What the AIs think (in their own words)
Here is the honest scorecard, after running this way for a while. Some of it has worked better than I expected. Some of it has not.
What works. The cold start is the biggest payoff. I can drop a new AI into a project, point it at the Setup page, and it is useful in minutes instead of an hour of re-explaining. Decisions also stop slipping. When the Action Log says something shipped, it shipped, even when my memory says otherwise. More than once, the files have corrected me, not the other way around. And because the inputs and working notes already live in the project, drafting starts with real material rather than a blank page.
What does not. The whole thing runs on discipline, and discipline is the first thing to slip. A log nobody updates is worse than no log, because it lies with confidence. Keeping it current is real, unglamorous work. The tooling is fiddly too: an edit quietly fails to save, and you only catch it if you go back and check every time. When two of us edit the same page at once, we collide. And the structure drifts. Rename something in one place, and three other pages still point at the old name weeks later.
The honest take. The system does not make the work smarter. It makes it continuous. The benefit is not intelligence; it is memory and momentum, the ability to stop and restart without paying the re-explaining tax each time. The cost is the upkeep. For anything I will touch more than a few times, that trade is worth it. For a one-off, the ceremony is not.
What I found (in my own words)
A year of living with this system has taught me more than the system itself ever did. I built the context layer so I could run any model over it. The work now is quieter: reducing drift, lowering the cost of upkeep. That is where the real returns are.
The thing I keep relearning is that AI is clever but not smart. It makes dumb mistakes in the places you would never think to check, and it delights you in the places you expected nothing. You learn to treat it accordingly.
If I strip the year down to the lessons that actually earned their place, six remain.
- Don’t trust memory. It corrupts quietly and derails you without warning. If it matters, write it down where the next session can find it.
- Trust your gut. If an output smells off, it is off. That instinct is usually faster than the proof, so stop and check.
- Stay the editor. Never just accept what comes back. Keep cutting, keep reshaping, and make it show its reasoning.
- Load your prime directives first. Before anything else happens in a session, the guardrails go in.
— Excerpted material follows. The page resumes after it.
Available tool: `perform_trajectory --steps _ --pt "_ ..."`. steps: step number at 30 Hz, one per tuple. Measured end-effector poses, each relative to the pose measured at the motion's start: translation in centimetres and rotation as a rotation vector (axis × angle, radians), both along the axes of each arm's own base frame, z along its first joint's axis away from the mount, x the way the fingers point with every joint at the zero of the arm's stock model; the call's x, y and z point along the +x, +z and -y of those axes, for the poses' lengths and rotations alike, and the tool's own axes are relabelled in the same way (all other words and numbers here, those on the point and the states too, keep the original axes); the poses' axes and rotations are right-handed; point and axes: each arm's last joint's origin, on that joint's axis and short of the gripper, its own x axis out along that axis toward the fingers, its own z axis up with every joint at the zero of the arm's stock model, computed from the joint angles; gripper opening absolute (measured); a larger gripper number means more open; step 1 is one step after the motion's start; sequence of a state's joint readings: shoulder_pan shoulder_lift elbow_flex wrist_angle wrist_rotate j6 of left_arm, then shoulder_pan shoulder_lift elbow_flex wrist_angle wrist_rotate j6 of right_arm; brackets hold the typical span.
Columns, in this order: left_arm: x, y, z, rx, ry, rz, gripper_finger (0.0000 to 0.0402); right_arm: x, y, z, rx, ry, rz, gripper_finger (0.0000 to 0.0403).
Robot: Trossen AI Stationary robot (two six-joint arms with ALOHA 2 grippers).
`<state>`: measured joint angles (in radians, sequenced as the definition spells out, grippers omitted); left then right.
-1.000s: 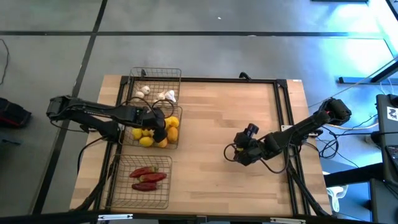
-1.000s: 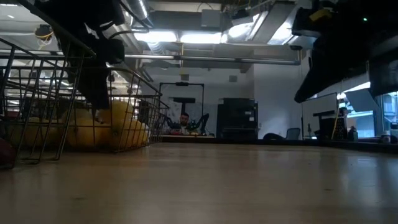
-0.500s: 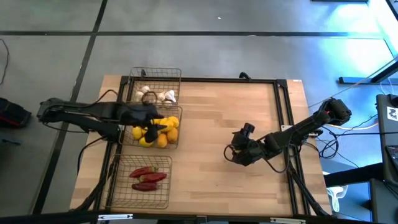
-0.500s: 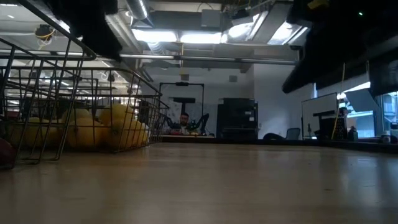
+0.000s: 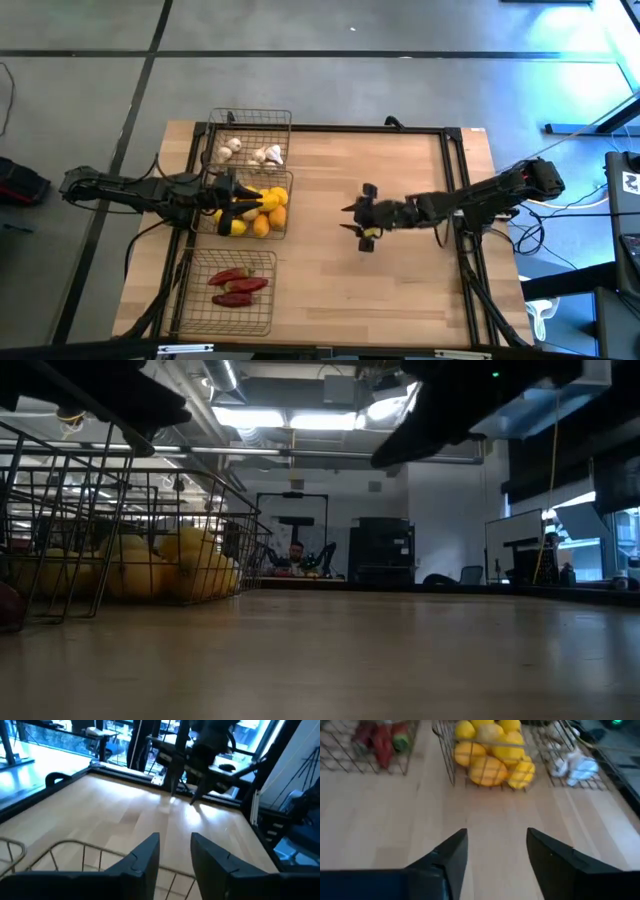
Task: Sort produce into baskets
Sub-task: Return to Home Position
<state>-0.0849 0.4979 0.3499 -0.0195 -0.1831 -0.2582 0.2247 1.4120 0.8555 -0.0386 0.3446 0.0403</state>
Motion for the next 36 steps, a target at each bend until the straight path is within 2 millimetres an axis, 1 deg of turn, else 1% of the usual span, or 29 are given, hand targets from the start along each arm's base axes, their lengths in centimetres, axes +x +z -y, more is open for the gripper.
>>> perform_trajectory --steps 4,6,8,12,15,17,19,24,28,32,36 --pt "-0.2 -1.0 -0.1 0.003 0.017 -0.021 0.0092 0.7 0.3 2.0 0.073 0.054 0.033 0.0167" --pt "-0.2 -1.3 -0.1 -0.031 0.027 -0.027 0.0087 0.9 0.5 2.7 0.102 0.072 0.045 0.0151" --pt "-0.2 -1.7 -0.1 -0.012 0.023 -0.04 0.0082 1.0 0.6 3.1 0.122 0.085 0.061 0.0135" --pt "-0.4 -2.9 -0.1 0.068 0.006 -0.067 0.0067 0.9 1.1 3.4 0.162 0.113 0.085 0.0104" --pt "-0.8 -3.4 -0.2 0.074 0.006 -0.044 0.0054 0.4 2.1 3.4 0.19 0.128 0.12 0.0083" --pt "-1.2 -3.9 -0.1 0.065 -0.017 -0.017 0.0045 0.0 2.4 3.4 0.198 0.156 0.135 0.0071" --pt "-1.6 -4.2 0.0 0.065 -0.041 0.024 0.0035 -0.5 1.9 3.3 0.208 0.182 0.144 0.0061" --pt "-2.6 -5.5 -0.2 0.099 -0.032 0.089 0.0015 -2.3 0.9 3.5 0.259 0.172 0.258 0.0043" --pt "-3.3 -6.2 -0.3 0.096 -0.021 0.142 0.0004 -4.1 0.9 3.7 0.305 0.163 0.341 0.004" --pt "-3.7 -6.8 -0.3 0.101 -0.019 0.192 0.0002 -6.2 1.1 3.8 0.327 0.147 0.398 0.004" --pt "-3.7 -6.7 -0.4 0.107 -0.019 0.195 0.0006 -8.4 0.7 4.0 0.337 0.134 0.481 0.004"
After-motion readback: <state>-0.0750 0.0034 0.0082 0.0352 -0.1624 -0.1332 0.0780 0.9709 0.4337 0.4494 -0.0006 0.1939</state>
Everything good downstream depends on it.
- Keep the boundaries up. Hold each project inside its own walls. It is what stops the drift, the bleed, and the quiet duplication.
- Keep it simple. AI will always over-recommend. Chop it back to what is real, then chop it again.
Six, not because there aren’t more, but because a short list is one I will actually follow. That is the whole point.
What’s next
A context layer that holds steady sets up the next phase. Not just me and a model, but shared work: co-workers and scheduled tasks drawing on the same context through one shared endpoint. For now, I am deliberately keeping my hands on the wheel, running the operator function myself, and logging every place the AI makes a bad call. Those notes are turning into specifications, and those specifications will be the inputs for the autonomous agents that are now coming online.
Which brings me back to where I started. The model you rent will keep changing, and the next one will always be smarter than the last. What stays is the place you bring it into. Build that place well, and every upgrade compounds on a foundation you already own. Build nothing, and you start from zero every time, no matter how good the model gets.
So before you chase a better model, build a place worth bringing it into.